Gustavo Henrique Demari, Ivan Ricardo Carvalho, Vinicius Jardel Szareski, Diego Nicolau Follmann, Velci Queiróz de Souza, Claudir José Basso

Resumo


Objetivou-se neste trabalho avaliar os efeitos do parcelamento e das fontes nitrogenadas aos parâmetros morfológicos e ao rendimento de grãos em híbridos de milho geneticamente modificados. Este estudo foi realizado nas safras agrícolas 2012/2013 e 2013/2014 em Tenente Portela, RS. Utilizou-se o delineamento de blocos ao acaso organizado em esquema fatorial (2 x 2 x 11 x 3) sendo, safras agrícolas x híbridos de milho x manejo de nitrogênio x fontes nitrogenadas, dispostos em três repetições. A análise de variância evidenciou interação entre todos os fatores via altura de planta, número de grãos por fileira. Interação significativa via safras agrícolas x híbridos de milho x manejo de nitrogênio para a altura de inserção da espiga e rendimento de grãos. Evidenciou-se interação safras agrícola x manejo de nitrogênio x fontes nitrogenadas, e híbridos de milho x manejo de nitrogênio para a variável altura de inserção da espiga. A característica massa de mil grãos apontou interação via safras agrícolas x híbridos de milho. Os híbridos respondem de maneira similar ao manejo de nitrogênio, onde as diferentes fontes nitrogenadas demonstram comportamento semelhante para as variáveis estudadas, não havendo resposta ao rendimento de grãos.
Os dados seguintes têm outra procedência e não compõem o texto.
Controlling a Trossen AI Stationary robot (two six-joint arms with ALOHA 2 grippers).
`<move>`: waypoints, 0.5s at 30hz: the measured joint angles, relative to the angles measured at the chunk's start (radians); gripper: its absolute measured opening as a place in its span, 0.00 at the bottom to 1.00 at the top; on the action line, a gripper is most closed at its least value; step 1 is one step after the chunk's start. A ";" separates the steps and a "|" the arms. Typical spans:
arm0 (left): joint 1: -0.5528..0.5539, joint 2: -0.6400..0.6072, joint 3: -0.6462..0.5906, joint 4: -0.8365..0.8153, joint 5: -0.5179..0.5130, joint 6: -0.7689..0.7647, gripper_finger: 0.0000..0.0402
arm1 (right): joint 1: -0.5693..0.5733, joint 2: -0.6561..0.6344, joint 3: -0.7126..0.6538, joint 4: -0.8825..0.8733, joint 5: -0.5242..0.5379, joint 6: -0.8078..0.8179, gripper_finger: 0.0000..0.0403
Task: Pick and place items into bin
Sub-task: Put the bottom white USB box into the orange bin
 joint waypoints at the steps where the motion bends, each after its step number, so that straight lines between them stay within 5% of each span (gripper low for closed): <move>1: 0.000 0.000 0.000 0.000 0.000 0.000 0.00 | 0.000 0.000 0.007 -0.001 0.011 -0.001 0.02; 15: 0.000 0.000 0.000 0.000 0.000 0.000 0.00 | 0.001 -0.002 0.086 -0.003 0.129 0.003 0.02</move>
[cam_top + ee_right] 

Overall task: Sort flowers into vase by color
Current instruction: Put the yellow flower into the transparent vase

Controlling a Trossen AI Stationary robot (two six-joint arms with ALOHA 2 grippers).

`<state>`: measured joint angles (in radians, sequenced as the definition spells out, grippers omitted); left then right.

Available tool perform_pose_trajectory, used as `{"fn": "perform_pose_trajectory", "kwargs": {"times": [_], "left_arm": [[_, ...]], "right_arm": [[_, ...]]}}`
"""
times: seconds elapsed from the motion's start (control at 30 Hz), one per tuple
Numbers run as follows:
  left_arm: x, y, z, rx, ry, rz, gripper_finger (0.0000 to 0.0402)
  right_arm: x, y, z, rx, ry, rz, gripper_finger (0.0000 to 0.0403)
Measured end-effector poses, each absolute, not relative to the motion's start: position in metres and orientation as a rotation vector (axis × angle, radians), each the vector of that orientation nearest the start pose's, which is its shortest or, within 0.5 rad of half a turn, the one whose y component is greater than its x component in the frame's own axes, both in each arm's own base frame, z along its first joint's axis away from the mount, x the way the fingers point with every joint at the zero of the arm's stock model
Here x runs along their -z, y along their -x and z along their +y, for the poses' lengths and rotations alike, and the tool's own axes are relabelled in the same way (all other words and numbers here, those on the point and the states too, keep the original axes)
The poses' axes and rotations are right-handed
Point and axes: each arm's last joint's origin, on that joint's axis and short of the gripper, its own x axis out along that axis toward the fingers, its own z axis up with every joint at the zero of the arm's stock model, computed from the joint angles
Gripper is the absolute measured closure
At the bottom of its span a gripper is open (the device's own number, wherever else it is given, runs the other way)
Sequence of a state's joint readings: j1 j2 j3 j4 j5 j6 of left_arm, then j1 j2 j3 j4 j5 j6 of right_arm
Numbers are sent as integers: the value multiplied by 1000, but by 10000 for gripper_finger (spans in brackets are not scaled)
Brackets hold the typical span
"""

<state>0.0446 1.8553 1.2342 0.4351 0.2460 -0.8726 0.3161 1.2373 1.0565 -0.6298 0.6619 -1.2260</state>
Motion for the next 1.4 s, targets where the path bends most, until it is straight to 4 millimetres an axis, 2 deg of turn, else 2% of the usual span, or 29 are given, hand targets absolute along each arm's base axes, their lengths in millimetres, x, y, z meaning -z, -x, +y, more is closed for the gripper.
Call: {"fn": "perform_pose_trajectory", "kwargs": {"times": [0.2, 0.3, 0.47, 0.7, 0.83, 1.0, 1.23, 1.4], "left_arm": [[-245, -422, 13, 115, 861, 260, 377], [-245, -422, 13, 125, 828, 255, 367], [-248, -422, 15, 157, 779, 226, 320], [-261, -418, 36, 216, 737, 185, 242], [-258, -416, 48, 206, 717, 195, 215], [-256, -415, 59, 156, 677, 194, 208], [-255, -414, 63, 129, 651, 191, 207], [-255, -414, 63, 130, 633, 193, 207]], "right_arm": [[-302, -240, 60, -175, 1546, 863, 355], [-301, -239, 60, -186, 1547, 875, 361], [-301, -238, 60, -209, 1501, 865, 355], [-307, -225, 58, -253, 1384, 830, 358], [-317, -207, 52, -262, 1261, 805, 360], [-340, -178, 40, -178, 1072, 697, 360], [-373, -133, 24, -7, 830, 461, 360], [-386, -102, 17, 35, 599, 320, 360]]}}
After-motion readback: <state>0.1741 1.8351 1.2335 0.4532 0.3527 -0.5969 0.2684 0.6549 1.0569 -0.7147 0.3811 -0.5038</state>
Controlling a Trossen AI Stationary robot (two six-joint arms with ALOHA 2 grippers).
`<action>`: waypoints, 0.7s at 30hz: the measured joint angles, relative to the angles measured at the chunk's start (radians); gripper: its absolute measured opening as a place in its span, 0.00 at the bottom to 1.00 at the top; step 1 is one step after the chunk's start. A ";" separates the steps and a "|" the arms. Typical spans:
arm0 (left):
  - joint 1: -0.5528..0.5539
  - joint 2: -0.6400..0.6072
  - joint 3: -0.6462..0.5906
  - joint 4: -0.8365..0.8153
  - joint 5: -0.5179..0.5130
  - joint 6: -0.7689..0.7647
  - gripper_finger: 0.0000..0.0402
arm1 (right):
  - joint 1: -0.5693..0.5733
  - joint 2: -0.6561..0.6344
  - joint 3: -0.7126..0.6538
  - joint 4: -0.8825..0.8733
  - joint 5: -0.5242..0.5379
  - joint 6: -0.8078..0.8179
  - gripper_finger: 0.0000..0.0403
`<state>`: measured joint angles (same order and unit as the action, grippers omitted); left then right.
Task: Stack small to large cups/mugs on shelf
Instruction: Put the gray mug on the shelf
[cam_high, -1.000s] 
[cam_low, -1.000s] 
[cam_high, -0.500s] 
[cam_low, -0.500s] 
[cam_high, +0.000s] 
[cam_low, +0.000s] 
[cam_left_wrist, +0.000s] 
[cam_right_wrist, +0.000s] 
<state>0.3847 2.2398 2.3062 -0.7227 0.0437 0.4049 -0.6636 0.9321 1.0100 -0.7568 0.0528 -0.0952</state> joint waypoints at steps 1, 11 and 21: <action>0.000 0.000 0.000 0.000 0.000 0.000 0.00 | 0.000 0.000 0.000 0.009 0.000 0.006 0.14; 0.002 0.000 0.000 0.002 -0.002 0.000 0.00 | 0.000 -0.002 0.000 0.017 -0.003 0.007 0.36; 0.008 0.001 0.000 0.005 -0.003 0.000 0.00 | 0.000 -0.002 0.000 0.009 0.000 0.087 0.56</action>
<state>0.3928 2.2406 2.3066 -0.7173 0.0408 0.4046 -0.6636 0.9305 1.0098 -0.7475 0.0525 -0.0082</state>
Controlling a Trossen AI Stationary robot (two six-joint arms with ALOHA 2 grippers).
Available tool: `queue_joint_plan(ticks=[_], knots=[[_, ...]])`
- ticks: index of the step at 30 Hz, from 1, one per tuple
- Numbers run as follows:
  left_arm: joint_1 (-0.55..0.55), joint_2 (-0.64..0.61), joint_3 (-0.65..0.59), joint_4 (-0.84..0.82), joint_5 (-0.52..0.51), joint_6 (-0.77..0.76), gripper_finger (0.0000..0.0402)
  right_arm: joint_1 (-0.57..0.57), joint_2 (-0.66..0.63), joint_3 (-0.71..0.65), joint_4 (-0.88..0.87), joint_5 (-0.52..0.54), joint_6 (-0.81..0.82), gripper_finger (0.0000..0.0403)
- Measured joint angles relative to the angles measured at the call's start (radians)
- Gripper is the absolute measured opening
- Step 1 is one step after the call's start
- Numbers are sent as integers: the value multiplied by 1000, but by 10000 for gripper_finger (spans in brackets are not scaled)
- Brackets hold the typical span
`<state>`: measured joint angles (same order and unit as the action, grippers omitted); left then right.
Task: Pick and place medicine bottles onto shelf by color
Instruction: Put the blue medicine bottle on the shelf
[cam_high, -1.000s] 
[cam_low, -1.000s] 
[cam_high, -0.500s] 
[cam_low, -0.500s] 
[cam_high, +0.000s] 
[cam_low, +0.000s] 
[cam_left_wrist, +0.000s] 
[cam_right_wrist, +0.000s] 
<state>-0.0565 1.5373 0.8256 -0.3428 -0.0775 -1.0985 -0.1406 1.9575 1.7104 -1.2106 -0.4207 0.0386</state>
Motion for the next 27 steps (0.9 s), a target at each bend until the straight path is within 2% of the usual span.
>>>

Os diferentes manejos de nitrogênio proporcionam efeitos positivos para as variáveis aferidas, principalmente quando estes foram realizados em estádios iniciais da cultura. A recomendação atual de parcelamento do nitrogênio na cultura do milho está adequada, porém para o híbrido DKB 250 VT PRO2®, em déficit hídrico, o nitrogênio pode ser aplicado até o estádio vegetativo V8.


Palavras-chave


Zea mays, crescimento, manejo nutricional, rendimento de grãos.